Der Commissario lachte. «Mein lieber Emilio, Sie sind technisch nicht auf dem neuesten Stand. Glauben Sie mir, wir haben Mittel und Wege … Na ja, Sie müssen nicht alles verstehen. Gibt es sonst noch Informationen, die Sie mir vorenthalten haben?»
Viele, dachte Emilio, sehr viele sogar. Aber das würde vorläufig so bleiben. «Den Bericht von Professor Turmstaller haben Sie sicherlich gelesen», antwortete er ausweichend.
Sandrini hüstelte. Also hatte er ihn nicht gelesen.
«Dann wissen Sie ja», fuhr Emilio fort, «dass Laura Sabitzer nicht vergewaltigt wurde und dass auch sonst einiges gegen den Täter von Terlan spricht.»
Emilio hörte es rascheln. Vermutlich blätterte Sandrini gerade im Untersuchungsbericht, der ungelesen auf seinem Tisch lag.
«Das ist mir selbstverständlich bekannt», sagte er nach einer Weile. «Auch wenn ich das rechtsmedizinische Gutachten noch nicht in allen Details studiert habe. Die Arbeitsüberlastung, Sie verstehen, die Arbeitsüberlastung …»

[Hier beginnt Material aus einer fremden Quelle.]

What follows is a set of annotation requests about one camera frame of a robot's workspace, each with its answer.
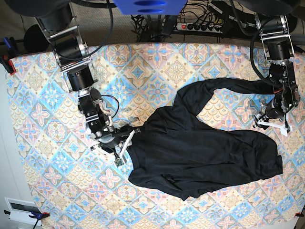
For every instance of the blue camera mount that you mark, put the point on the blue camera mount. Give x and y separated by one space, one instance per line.
150 7

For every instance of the black t-shirt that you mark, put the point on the black t-shirt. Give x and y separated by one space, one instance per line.
178 154

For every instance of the black round speaker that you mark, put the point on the black round speaker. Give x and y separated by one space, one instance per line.
34 40

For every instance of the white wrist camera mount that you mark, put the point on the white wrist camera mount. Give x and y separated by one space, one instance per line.
262 121
118 161

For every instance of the blue clamp lower left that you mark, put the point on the blue clamp lower left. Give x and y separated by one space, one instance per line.
38 215

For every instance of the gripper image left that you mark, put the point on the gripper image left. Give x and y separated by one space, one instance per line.
116 142

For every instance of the white power strip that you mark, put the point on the white power strip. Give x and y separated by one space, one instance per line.
205 27

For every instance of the white wall vent box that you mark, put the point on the white wall vent box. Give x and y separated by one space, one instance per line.
20 210

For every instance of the red black clamp upper left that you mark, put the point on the red black clamp upper left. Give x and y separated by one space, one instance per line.
5 60

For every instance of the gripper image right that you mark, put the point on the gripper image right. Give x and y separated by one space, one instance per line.
270 110

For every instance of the orange clamp lower right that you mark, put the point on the orange clamp lower right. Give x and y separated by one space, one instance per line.
300 214

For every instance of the patterned tablecloth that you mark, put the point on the patterned tablecloth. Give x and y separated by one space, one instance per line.
82 189

«Wie weit sind Sie mit Ihren anderen Fällen?», erkundigte sich Emilio freundlich, dem es ganz recht war, auf den Stress des Commissario einzugehen. «Zum Beispiel mit dem Drogenring von Don Bosco und dem toten Zuhälter aus dem Froschbrunnen?»
«Ich stehe kurz davor, beide Fälle abzuschließen. Im Anschluss habe ich den Kopf frei, mich um die vergewaltigte … beziehungsweise doch nicht vergewaltigte … na egal, jedenfalls tote Joggerin zu kümmern. Auch um diesen Kater Tscharli und um die Mumie aus dem Bunker …»
Sandrini stand wirklich unter Strom. Und das schon am frühen Morgen.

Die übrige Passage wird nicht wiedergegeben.